Я чуть было не окликнул ее по имени, не крикнул, чтобы она бежала, но в последний момент сдержался. Я не хотел, чтобы кто-то, кто ее не видел, знал, что она там, и делал из нее мишень. Я почувствовал укол сокрушительной вины из-за того, как быстро забыл об Адриане, когда рядом стояла Саша. Я опустился на колени, чтобы посмотреть, дышит ли она еще и можно ли что-нибудь еще сделать.
Именно тогда Эдо рывком поднял меня на ноги.
Даже сейчас трудно завидовать ему в его гневе. Его дочь, его единственная дочь, его единственное дитя, лежала мертвая или умирающая на полу, на вечеринке, устроенной мной в моем поместье по случаю моей помолвки с этой самой дочерью. С его точки зрения, я понимаю, что виноват был я.

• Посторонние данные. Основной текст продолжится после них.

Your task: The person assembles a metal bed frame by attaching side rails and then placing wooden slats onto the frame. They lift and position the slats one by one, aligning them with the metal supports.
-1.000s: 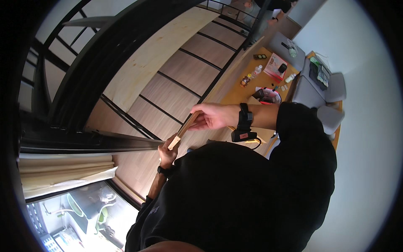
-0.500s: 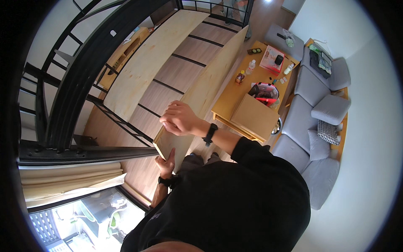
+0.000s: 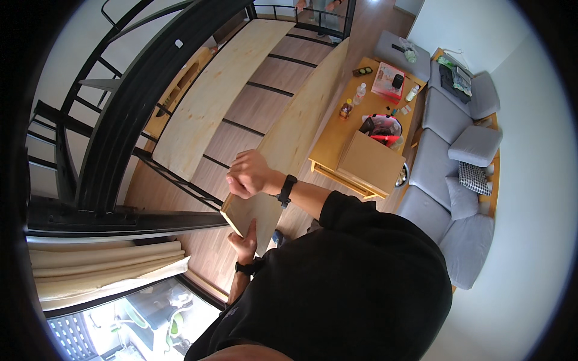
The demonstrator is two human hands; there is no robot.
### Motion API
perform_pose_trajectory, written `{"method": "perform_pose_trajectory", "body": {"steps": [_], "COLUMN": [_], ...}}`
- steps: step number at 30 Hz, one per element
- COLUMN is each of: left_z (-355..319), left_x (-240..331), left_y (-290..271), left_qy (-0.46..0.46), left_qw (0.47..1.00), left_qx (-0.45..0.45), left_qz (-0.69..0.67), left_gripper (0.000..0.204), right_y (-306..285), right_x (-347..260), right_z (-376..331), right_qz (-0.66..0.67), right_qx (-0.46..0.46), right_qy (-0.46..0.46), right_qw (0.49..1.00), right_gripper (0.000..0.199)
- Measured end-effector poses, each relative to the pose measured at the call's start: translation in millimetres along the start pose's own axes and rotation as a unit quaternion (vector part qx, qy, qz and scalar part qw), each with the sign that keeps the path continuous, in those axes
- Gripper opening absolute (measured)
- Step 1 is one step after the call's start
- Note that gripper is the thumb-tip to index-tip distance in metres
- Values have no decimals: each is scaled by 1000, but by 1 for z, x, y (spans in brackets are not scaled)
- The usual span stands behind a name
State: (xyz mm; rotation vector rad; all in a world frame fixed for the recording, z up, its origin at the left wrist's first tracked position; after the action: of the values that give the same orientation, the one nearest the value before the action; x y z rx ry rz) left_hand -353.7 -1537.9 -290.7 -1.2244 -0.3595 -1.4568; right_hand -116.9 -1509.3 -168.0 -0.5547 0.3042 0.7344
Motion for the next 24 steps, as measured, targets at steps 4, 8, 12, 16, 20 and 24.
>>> {"method": "perform_pose_trajectory", "body": {"steps": [4,8,12,16,20,24], "left_z": [-10,-16,-15,-15,-17,-21], "left_x": [-1,0,2,2,-1,-4], "left_y": [-23,-25,-24,-27,-30,-30], "left_qy": [-7,-47,-47,-40,-35,-53], "left_qw": [1000,999,999,999,999,999], "left_qx": [-13,7,2,-2,-4,-8], "left_qz": [16,11,-1,1,8,10], "left_gripper": [16,18,19,19,20,20], "right_y": [17,25,25,23,25,28], "right_x": [-13,-14,-11,-15,-18,-18], "right_z": [-1,-3,-3,-3,-2,-2], "right_qz": [5,9,8,-2,5,14], "right_qx": [-20,-28,-41,-48,-48,-49], "right_qy": [0,4,2,3,7,3], "right_qw": [1000,1000,999,999,999,999], "right_gripper": [20,20,21,22,23,23]}}
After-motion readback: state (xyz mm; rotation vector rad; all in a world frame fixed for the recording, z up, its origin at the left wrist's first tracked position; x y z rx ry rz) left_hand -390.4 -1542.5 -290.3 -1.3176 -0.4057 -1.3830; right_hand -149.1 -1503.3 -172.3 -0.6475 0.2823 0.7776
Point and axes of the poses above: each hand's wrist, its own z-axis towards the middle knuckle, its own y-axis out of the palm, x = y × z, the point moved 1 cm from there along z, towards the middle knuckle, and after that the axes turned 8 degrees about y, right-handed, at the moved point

Однако выстрел показался мне несколько чрезмерным.
Я даже не понял, что он целится в меня, пока дуло не оказалось прижатым к моему животу. У меня не было времени ощутить его давление, прежде чем он нажал на курок. Казалось, прошла секунда, прежде чем я почувствовал боль, как будто все происходило в замедленной съемке, в кошмаре, от которого невозможно было убежать. Это было похоже на худшую космическую шутку, зайти так далеко, пытаясь уберечь Сашу, защищать ее только для того, чтобы все закончилось вот так. Я упал на пол рядом с Адрианой и обнаружил, что это правда, то, что говорят о жизни, вспыхивающей перед глазами умирающего человека.